Abstract: Aiming at the problem of trajectory planning for the Free Floating Space Robot (FFSR), this paper proposes an FFSR trajectory planning method based on the kinodynamic RRT^* algorithm. The kinematics and dynamics model of the FFSR is first established with the pseudo linear system model reconstructed into the state space model and a weighted objective function designed considering both time and energy consumption of posture adjustment. Secondly, considering the obstacles between the initial and final positions of the manipulator, we propose a simplified obstacle avoidance method, formulating a two-level obstacle avoidance strategy for robotic arms and the manipulator to improve the collision detection efficiency. The kinodynamic RRT^* approach to the optimal trajectory is presented. Finally, to verify the effectiveness of the algorithm without generality loss, the 2-degree of freedom FFSR model is selected for numerical simulation. The classic RRT^* algorithm and Gauss pseudo-spectral method are used for comparison. The simulation results show that the method can generate feasible robot trajectories with fewer iterations.
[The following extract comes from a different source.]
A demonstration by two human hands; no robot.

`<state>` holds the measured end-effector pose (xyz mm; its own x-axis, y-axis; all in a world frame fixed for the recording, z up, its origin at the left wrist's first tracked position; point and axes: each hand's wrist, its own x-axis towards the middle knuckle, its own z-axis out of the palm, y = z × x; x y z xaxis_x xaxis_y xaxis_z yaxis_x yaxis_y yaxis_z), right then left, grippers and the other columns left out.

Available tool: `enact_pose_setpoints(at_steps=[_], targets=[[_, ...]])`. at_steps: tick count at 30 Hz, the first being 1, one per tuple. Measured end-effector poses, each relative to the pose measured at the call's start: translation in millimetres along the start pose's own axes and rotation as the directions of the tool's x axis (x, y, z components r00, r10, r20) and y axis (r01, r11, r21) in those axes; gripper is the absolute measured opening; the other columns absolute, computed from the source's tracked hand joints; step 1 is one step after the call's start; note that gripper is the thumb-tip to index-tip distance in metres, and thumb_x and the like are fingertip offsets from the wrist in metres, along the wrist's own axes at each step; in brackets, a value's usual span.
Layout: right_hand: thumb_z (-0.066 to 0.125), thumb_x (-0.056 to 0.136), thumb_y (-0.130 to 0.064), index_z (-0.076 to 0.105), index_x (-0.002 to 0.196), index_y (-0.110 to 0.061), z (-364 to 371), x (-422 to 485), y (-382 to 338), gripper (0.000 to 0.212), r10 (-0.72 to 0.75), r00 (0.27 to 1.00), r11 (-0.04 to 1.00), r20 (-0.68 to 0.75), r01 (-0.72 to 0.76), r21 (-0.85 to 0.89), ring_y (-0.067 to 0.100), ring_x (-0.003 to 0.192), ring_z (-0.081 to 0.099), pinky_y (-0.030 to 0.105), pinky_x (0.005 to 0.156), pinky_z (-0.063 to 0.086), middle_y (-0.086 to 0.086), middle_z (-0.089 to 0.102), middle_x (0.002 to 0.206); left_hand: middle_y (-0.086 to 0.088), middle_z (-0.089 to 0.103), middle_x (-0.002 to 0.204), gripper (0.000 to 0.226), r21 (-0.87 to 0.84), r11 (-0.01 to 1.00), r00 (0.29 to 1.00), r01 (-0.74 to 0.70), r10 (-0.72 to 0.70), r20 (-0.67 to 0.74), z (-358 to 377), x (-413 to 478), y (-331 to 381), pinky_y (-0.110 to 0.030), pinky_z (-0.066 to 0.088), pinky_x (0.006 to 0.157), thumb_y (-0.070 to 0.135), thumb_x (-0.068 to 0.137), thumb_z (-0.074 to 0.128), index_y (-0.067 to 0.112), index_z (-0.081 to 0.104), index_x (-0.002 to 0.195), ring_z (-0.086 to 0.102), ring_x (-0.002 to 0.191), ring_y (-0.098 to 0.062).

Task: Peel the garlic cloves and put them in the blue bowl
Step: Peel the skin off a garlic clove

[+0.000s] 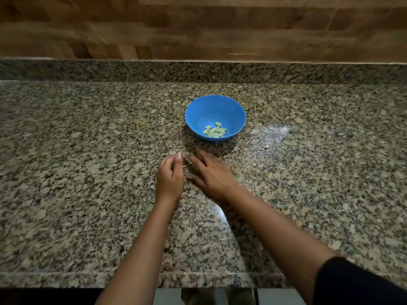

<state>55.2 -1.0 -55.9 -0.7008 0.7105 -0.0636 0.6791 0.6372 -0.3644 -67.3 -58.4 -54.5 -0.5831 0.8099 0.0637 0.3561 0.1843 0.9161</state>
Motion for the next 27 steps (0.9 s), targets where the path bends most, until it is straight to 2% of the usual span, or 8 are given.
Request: enact_pose_setpoints(at_steps=[3, 6, 9, 12, 17, 19, 22, 27], targets=[[0.048, 0.095, -0.022, 0.053, 0.13, -0.012, 3.9, -3.8, -9.3, 0.036, 0.023, 0.998, 0.987, -0.066, -0.012, 0.161, 0.029, 0.122, 0.043, 0.039, 0.099, 0.039, 0.014, 0.049, 0.133, -0.01, 0.063, 0.113, 0.035, -0.056, 0.997, 0.999, 0.049, -0.048, 0.012, -2.0, -0.6, -2.1, -0.024, 0.041, 0.084, 0.026, 0.1, 0.04, 0.005, 0.062, 0.116, 0.057, 0.106, -0.021], [0.052, 0.092, -0.01, 0.064, 0.108, -0.003, 1.4, -30.1, -12.9, 0.022, 0.172, 0.979, 0.925, -0.111, -0.122, 0.361, 0.025, 0.105, 0.047, 0.035, 0.09, 0.038, 0.015, 0.056, 0.11, -0.005, 0.065, 0.112, 0.033, -0.306, 0.934, 0.98, 0.186, -0.199, -0.012, 4.5, -16.7, 0.6, -0.025, 0.043, 0.089, 0.027, 0.1, 0.04, 0.009, 0.063, 0.115, 0.059, 0.109, -0.019], [0.057, 0.088, -0.003, 0.067, 0.107, -0.001, -5.7, -46.4, -20.0, 0.021, 0.27, 0.928, 0.904, -0.258, -0.152, 0.399, 0.024, 0.097, 0.055, 0.034, 0.089, 0.045, 0.014, 0.062, 0.104, -0.007, 0.061, 0.114, 0.038, -0.605, 0.717, 0.93, 0.345, -0.347, 0.12, 22.2, -44.6, 17.3, -0.029, 0.046, 0.094, 0.036, 0.097, 0.043, 0.007, 0.058, 0.118, 0.058, 0.107, -0.018], [0.06, 0.088, -0.008, 0.069, 0.111, -0.01, -20.1, -52.3, -32.3, 0.025, 0.3, 0.924, 0.856, -0.237, -0.152, 0.494, 0.02, 0.096, 0.063, 0.033, 0.088, 0.049, 0.009, 0.069, 0.105, -0.007, 0.062, 0.096, 0.061, -0.801, 0.33, 0.847, 0.499, -0.38, 0.371, 40.9, -54.0, 28.4, -0.028, 0.053, 0.077, 0.053, 0.077, 0.057, 0.005, 0.056, 0.115, 0.063, 0.09, -0.017], [0.052, 0.095, -0.016, 0.054, 0.131, -0.016, -45.0, -86.1, -17.1, 0.036, 0.397, 0.911, 0.602, -0.11, -0.168, 0.78, 0.008, 0.111, 0.058, 0.014, 0.088, 0.047, 0.001, 0.058, 0.13, -0.01, 0.062, 0.085, 0.028, -0.838, 0.103, 0.752, 0.536, -0.508, 0.419, 50.0, -49.2, 36.0, -0.03, 0.051, 0.08, 0.027, 0.1, 0.042, 0.005, 0.059, 0.095, 0.062, 0.078, -0.019], [0.045, 0.097, -0.032, 0.039, 0.141, -0.022, -42.4, -104.5, 6.7, 0.045, 0.402, 0.908, 0.72, -0.118, -0.234, 0.653, 0.013, 0.129, 0.043, 0.026, 0.101, 0.041, 0.0, 0.04, 0.146, -0.012, 0.063, 0.086, 0.025, -0.867, 0.089, 0.764, 0.491, -0.523, 0.379, 47.7, -47.6, 38.5, -0.031, 0.054, 0.083, 0.021, 0.1, 0.041, 0.004, 0.059, 0.096, 0.065, 0.079, -0.021], [0.03, 0.087, -0.069, -0.001, 0.15, -0.022, -25.2, -123.1, 38.2, 0.084, 0.331, 0.943, 0.93, 0.03, -0.332, 0.157, 0.016, 0.145, 0.0, 0.038, 0.117, 0.005, 0.001, -0.005, 0.157, -0.011, 0.065, 0.086, 0.024, -0.906, 0.121, 0.773, 0.406, -0.575, 0.27, 46.1, -51.5, 34.1, -0.03, 0.055, 0.08, 0.02, 0.099, 0.042, 0.005, 0.06, 0.097, 0.065, 0.08, -0.02], [0.013, 0.07, -0.09, -0.019, 0.146, -0.007, -7.0, -90.6, 65.3, 0.117, 0.174, 0.981, 0.972, 0.084, -0.157, -0.176, 0.027, 0.141, -0.024, 0.041, 0.116, -0.011, 0.015, -0.027, 0.151, -0.012, 0.064, 0.09, 0.03, -0.98, 0.021, 0.776, 0.2, -0.614, 0.145, 49.6, -60.7, 39.4, -0.034, 0.05, 0.093, 0.024, 0.099, 0.039, 0.003, 0.06, 0.104, 0.063, 0.086, -0.022]])
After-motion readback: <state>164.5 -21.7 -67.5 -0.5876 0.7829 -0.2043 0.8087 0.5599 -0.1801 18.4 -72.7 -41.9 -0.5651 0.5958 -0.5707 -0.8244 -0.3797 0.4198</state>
Key words: free floating space robots, multi-objective planning, trajectory planning, kinodynamic RRT^*, obstacle avoidance

CLC Number:

GE Jiahao, LIU Li, DONG Xinxin, TIAN Weiyong, LU Tianhe. Trajectory planning for free floating space robots based on kinodynamic RRT^*[J]. ACTA AERONAUTICAET ASTRONAUTICA SINICA, 2021, 42(1): 523877-523877.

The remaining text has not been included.